The RAFT protocol was designed by Diego Ongaro and John Ousterhout from Standford University in 2014 – In Search of an Understandable Consensus Algorithm. It is a fairly new protocol. The etcd (https://etcd.io) protocol that's used in Kubernetes and CockroachDB
(https://github.com/cockroachdb) is a good example of RAFT implementation along with HashiCorp's Consul
.
The RAFT protocol in Consul is used to elect a leader from three or five servers that run in a data center. Every node using RAFT can have three states: leader, follower, and candidate. Here, the following steps are taken:
- Each node starts with a follower state with no leader.
- After a timeout period, a node elevates itself to a candidate state and asks for votes.
- The node that gets the majority votes promotes itself to be the leader with a message to all the other nodes.
- Once a leader has been elected, all changes to the state of the cluster go through the leader, which is responsible for state management.

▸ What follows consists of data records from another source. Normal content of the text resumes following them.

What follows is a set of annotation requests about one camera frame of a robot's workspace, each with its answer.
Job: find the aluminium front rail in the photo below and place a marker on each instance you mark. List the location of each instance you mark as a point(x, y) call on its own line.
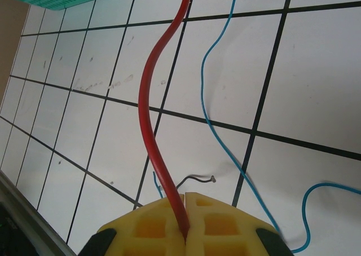
point(34, 230)

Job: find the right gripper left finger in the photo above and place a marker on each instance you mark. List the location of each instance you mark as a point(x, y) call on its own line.
point(141, 233)

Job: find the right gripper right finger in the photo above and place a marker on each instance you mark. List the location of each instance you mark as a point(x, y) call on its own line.
point(225, 233)

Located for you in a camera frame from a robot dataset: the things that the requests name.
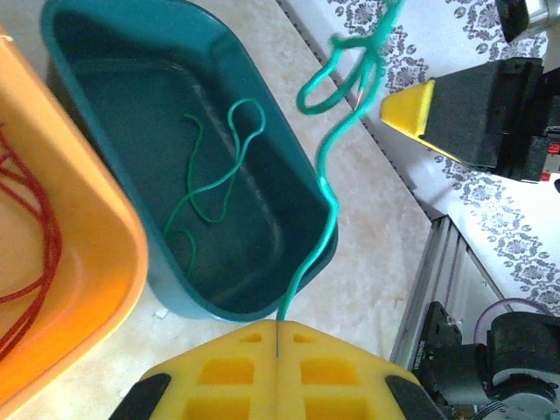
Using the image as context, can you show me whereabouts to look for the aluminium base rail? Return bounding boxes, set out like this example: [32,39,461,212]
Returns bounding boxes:
[388,216,513,364]

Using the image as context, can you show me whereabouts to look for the orange plastic tray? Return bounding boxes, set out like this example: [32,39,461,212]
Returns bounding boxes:
[0,25,150,415]

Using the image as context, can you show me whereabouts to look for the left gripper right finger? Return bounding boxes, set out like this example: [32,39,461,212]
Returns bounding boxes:
[277,320,445,420]

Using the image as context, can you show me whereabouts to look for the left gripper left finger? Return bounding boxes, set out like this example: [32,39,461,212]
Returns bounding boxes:
[108,320,279,420]

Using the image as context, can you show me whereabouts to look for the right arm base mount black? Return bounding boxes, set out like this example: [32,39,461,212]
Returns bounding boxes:
[418,300,465,386]

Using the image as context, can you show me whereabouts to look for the red cable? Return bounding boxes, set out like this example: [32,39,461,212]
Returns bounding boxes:
[0,170,64,362]
[0,143,53,303]
[0,124,56,307]

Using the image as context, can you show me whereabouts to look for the teal plastic tray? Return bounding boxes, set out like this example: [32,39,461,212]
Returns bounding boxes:
[39,0,340,324]

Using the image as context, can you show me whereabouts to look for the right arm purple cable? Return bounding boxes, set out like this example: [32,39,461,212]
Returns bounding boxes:
[476,298,548,338]

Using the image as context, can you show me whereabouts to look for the green cable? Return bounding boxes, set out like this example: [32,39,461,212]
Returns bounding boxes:
[275,65,386,358]
[297,0,408,117]
[164,98,267,281]

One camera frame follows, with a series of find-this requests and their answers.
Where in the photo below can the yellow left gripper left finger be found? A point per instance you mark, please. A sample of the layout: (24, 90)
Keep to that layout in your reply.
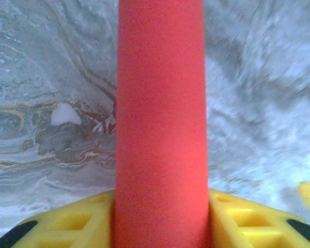
(67, 224)

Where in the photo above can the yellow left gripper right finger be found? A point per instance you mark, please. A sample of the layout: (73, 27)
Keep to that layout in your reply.
(253, 227)

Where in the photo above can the red cloth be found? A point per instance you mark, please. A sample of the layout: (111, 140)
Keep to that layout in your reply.
(160, 103)

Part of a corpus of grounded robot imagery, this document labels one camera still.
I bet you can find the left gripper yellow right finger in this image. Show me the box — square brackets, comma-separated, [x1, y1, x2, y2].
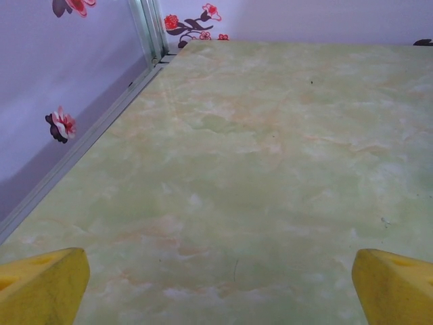
[351, 248, 433, 325]

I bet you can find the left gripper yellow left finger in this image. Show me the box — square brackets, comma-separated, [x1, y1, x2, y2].
[0, 246, 91, 325]

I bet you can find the aluminium table side rail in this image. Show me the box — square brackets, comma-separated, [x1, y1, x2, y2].
[0, 62, 168, 244]

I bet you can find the aluminium frame post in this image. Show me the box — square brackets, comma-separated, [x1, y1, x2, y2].
[128, 0, 170, 68]

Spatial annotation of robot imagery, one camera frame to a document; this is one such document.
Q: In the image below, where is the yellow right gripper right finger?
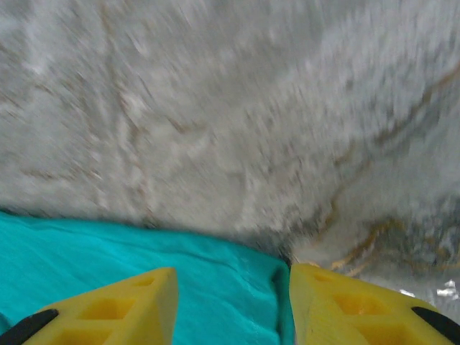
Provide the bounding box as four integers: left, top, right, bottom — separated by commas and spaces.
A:
289, 263, 460, 345

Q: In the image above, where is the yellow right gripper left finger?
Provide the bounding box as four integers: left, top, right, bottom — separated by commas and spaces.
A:
0, 267, 180, 345

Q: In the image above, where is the teal t-shirt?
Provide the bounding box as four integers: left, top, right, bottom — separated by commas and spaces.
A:
0, 211, 296, 345

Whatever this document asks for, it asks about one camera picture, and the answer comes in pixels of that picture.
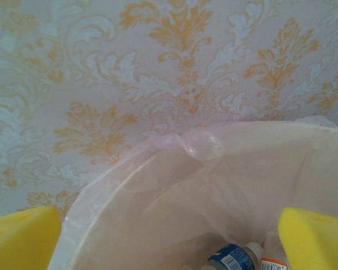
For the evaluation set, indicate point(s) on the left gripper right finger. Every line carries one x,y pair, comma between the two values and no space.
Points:
315,242

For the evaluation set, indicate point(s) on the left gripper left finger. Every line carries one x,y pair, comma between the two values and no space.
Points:
19,242

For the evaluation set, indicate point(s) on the orange label clear bottle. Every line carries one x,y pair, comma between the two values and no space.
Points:
271,264

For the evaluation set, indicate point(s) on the blue label water bottle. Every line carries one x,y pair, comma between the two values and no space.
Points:
231,256

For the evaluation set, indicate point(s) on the cream plastic waste bin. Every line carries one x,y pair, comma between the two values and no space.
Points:
107,202

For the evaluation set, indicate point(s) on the bin with pink liner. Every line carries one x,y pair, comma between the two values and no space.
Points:
214,182

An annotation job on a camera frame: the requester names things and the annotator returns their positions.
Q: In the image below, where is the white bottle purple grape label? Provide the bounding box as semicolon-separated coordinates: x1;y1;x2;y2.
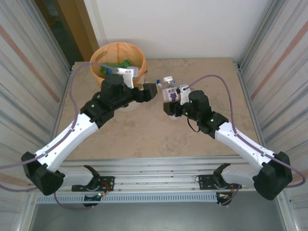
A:
162;76;181;120

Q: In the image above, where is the cream plastic bin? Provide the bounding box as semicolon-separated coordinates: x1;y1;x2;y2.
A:
117;73;146;113

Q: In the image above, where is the white bin with orange bag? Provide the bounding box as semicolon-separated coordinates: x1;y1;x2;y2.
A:
89;42;148;87

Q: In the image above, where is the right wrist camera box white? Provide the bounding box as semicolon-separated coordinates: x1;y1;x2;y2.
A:
176;83;193;106

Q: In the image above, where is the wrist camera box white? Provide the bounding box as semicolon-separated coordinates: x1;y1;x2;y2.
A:
115;66;140;89
176;83;193;106

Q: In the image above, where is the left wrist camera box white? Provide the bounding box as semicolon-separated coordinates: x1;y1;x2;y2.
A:
115;66;140;89

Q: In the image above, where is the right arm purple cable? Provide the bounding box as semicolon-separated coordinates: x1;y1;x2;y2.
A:
187;74;308;206

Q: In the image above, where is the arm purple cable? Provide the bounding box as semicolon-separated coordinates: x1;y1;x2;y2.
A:
0;62;118;211
187;74;308;206

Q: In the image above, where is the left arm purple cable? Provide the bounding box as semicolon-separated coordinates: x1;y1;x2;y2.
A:
0;62;118;211

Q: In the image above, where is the aluminium side rail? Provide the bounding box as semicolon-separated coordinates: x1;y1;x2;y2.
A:
54;64;74;135
232;61;271;154

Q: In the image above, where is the aluminium extrusion rail frame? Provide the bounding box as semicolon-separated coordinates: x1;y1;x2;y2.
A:
26;155;289;196

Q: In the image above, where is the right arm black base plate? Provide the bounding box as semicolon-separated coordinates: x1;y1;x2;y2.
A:
198;173;242;191

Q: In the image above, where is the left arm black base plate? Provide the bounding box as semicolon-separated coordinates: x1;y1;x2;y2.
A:
71;176;115;193

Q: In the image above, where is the grey slotted cable duct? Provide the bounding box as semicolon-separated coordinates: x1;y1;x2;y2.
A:
35;193;218;205

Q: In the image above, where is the brown wooden door frame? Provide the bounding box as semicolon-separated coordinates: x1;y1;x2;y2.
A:
56;0;100;62

Only Consul servers in a data center participate in RAFT and are part of a peer set. A majority quorum within a peer set is required to agree to a committed state. The ideal number of Consul servers is either 3 or 5. New servers can get added to the peer set to increase the quorum size. When servers start for the first time, Consul adopts a practice called bootstrap mode in which the first server elects itself as a leader. The other servers are added to the peer set.